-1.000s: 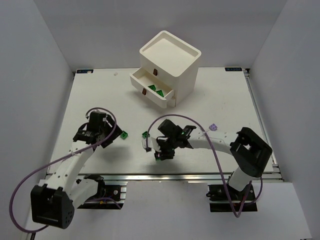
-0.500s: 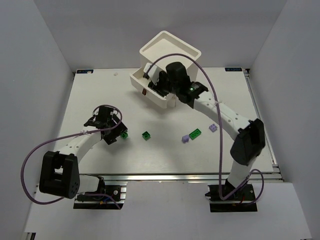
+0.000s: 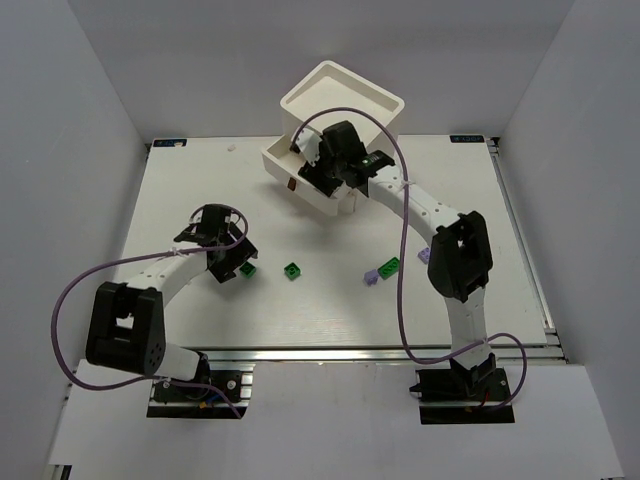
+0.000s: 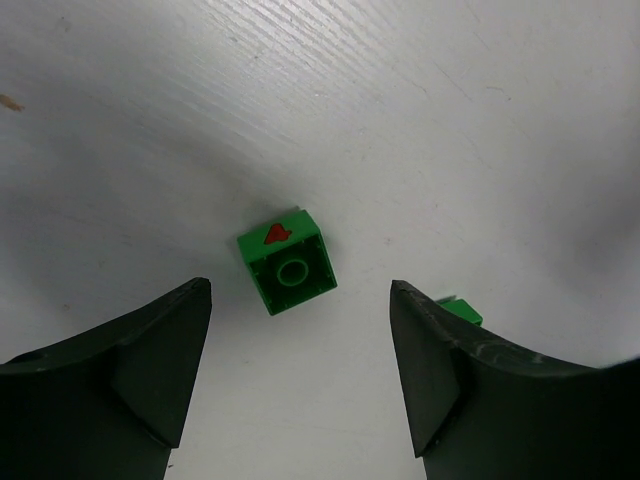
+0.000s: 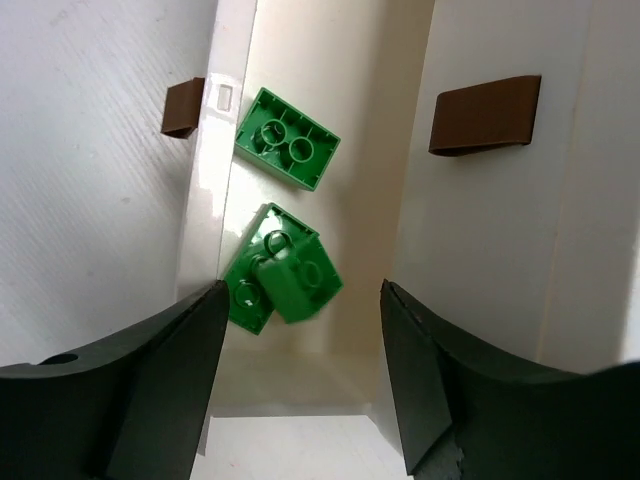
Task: Sort the legos into containers by color
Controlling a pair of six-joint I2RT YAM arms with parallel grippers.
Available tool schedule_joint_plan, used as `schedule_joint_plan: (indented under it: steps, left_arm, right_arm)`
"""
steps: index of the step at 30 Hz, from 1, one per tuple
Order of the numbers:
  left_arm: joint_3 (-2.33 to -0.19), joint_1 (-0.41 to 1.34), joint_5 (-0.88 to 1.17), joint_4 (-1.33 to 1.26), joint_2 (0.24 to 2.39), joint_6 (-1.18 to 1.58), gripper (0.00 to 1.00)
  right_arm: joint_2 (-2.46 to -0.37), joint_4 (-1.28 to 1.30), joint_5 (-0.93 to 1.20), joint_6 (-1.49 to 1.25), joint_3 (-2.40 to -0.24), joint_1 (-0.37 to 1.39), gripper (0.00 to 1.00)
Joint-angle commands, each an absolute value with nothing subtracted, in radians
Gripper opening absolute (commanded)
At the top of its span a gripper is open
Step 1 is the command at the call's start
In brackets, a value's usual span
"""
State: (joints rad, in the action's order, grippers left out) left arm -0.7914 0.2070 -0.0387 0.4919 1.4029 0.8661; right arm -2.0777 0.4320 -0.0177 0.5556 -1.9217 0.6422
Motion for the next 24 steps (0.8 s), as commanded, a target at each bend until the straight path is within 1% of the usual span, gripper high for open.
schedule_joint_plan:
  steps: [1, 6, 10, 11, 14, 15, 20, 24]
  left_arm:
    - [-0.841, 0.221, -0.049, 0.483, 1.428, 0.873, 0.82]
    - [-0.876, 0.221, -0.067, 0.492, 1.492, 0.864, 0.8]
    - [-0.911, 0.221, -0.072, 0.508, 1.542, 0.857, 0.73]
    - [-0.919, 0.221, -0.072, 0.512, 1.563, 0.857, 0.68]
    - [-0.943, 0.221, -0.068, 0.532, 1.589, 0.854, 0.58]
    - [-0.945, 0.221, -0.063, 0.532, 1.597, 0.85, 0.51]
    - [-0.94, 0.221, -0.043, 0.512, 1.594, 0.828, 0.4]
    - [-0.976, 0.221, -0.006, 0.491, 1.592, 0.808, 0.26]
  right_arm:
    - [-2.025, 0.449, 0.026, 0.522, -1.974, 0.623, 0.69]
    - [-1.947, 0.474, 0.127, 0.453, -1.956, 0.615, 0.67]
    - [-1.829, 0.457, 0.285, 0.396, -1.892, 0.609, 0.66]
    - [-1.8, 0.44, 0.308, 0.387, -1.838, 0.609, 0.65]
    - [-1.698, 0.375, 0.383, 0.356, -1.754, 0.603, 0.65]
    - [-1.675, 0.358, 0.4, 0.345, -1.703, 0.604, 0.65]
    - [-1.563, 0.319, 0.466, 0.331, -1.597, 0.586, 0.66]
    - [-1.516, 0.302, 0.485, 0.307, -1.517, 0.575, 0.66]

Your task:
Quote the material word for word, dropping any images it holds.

Written answer:
-1.000s: 
-0.500s: 
+0.000s: 
+0.000s: 
+0.000s: 
Task: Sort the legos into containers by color
Controlling a pair of six-joint I2RT YAM arms with parallel grippers.
Available tool schedule_joint_plan, used as `schedule_joint_plan: (indented under it: steps, left_arm, right_arm)`
"""
steps: index of the step at 30 Hz, from 1, one per tuple
Order of the numbers:
  left_arm: joint_3 (-2.33 to -0.19), joint_1 (-0.41 to 1.34), joint_5 (-0.88 to 1.17), joint_4 (-1.33 to 1.26), joint_2 (0.24 to 2.39), joint_6 (-1.18 to 1.58), gripper (0.00 to 1.00)
  right_arm: joint_2 (-2.46 to -0.37), joint_4 (-1.28 to 1.30), joint_5 (-0.93 to 1.20), joint_6 (-1.49 to 1.25), joint_3 (-2.40 to -0.24), joint_1 (-0.37 to 1.39), gripper (0.00 to 1.00)
Joint-angle commands, each an absolute value with nothing subtracted, in radians
Gripper opening absolute (commanded)
At the top of its span a gripper is open
Step 1 is the command at the call's start
In brackets, a value's usual span
"""
State: (joints rad, in the action's order, grippers left out) left arm -0.7914 0.2070 -0.0387 0.4919 1.4029 0.8661; right arm -2.0777 0.4320 -0.0177 0.5556 -1.9217 0.6422
Motion for the next 24 steps (0.8 s), as commanded, a target at each bend until the straight path is within 1% of the usual span, gripper high for open.
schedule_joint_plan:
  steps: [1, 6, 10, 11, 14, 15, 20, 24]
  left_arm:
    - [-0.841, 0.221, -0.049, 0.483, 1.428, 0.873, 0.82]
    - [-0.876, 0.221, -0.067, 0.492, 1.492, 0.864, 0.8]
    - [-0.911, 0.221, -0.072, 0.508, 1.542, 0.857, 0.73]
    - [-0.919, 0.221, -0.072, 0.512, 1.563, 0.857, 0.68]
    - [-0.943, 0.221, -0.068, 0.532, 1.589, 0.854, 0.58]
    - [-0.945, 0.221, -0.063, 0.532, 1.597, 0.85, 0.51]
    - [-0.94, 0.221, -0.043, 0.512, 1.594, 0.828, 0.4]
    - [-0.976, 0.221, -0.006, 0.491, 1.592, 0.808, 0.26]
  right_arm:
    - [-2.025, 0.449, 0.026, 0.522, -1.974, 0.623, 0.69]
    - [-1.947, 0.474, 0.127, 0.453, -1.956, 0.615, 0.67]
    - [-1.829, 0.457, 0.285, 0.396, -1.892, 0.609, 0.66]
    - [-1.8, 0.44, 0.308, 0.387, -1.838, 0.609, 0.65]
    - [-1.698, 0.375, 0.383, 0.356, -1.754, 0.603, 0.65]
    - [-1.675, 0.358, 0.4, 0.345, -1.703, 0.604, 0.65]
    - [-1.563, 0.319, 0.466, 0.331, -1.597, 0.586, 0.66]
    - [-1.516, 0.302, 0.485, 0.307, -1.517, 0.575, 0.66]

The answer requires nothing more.